In its six-page recommendation, LADB hearing committee No. 8 urged the Louisiana Supreme Court to suspend Whalen for three years and that he be ordered to pay restitution, in addition to costs and expenses.

The recommendation was signed Aug. 23 by committee chair Darryl J. Foster and was issued five days later. Attorney member Monique M. Lafontaine and public member Vickie E. Shreves concurred in the recommendation.

Whalen was admitted to the bar in Louisiana on April 23, 1993, according to his profile at the Louisiana State Bar Association’s website. No prior discipline before the state bar is listed in Whalen's profile and a search of the LADB's online database of disciplinary decisions and rulings also turned up no prior record of discipline.

Allegations against Whalen stem from a complaint to the office of disciplinary counsel in August 2016 alleging Whalen "committee various acts of misconduct" in handling the succession his client's mother, for which Whalen had been hired in about five years earlier, the recommendation said.

Whalen admitted to the office of disciplinary counsel that he did not provide his client with an accounting, which he provided to the office of disciplinary counsel in March 2017 and which was forwarded to the client, according to the recommendation.

Whalen allegedly received an unreasonable fee for his services, about $280,475, and the client "detailed all of the discrepancies and problems" with Whalen's accounting and complained the attorney did not adequately communicate with her. Whalen also admitted to the office of disciplinary counsel that any amount in his accounting that he could not document were labeled as attorney fees, "evidencing conversion," the recommendation said.

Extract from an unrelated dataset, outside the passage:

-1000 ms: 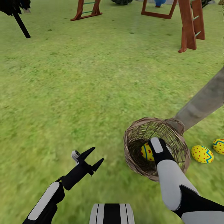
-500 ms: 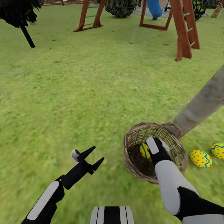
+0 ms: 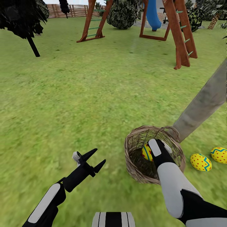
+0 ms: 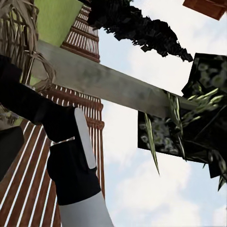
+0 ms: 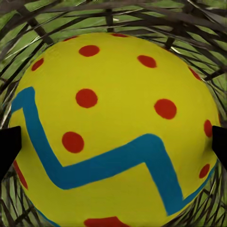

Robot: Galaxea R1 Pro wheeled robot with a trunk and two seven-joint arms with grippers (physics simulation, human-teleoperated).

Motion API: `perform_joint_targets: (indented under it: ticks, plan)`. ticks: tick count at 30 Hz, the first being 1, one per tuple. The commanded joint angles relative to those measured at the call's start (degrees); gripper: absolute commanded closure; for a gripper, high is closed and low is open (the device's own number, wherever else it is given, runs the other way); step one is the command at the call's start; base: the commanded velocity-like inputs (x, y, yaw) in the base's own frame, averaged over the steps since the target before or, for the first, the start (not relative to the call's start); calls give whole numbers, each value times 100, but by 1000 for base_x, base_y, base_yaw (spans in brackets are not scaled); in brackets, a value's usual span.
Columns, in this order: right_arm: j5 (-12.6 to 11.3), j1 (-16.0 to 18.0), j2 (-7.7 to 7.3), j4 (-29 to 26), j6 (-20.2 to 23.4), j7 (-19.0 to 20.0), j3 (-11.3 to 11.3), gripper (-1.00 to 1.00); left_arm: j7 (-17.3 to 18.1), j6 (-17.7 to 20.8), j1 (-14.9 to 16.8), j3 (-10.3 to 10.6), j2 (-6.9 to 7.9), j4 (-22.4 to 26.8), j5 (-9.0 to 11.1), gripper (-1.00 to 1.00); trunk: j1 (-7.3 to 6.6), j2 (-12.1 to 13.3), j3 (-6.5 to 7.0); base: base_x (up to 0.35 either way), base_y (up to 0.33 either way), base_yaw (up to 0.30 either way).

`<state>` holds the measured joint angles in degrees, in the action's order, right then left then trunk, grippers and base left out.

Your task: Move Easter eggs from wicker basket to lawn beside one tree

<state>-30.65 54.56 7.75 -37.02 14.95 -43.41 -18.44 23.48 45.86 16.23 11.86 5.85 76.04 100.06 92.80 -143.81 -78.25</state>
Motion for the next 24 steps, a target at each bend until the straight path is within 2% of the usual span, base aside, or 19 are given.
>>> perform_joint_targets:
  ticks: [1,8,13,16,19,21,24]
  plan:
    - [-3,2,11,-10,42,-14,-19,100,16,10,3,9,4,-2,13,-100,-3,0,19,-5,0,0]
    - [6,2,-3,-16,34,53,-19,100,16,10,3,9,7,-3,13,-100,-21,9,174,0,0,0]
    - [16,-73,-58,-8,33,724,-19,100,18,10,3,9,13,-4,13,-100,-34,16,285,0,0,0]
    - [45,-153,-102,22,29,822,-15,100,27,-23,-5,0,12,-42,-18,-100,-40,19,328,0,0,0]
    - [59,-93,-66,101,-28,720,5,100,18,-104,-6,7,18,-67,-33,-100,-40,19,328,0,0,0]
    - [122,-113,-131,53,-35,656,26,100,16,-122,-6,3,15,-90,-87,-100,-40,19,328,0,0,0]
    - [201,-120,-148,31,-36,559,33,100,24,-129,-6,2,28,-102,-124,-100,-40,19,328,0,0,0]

The office of disciplinary counsel alleged he violated professional conduct rules regarding diligence and failures to communicate, deposit advanced fees, costs and expenses into a trust account, return an unearned fee and render an accounting.

Whalen did not file an answer to the office of disciplinary counsel's formal charges and in April the factual allegations were deemed admitted, according to the recommendation.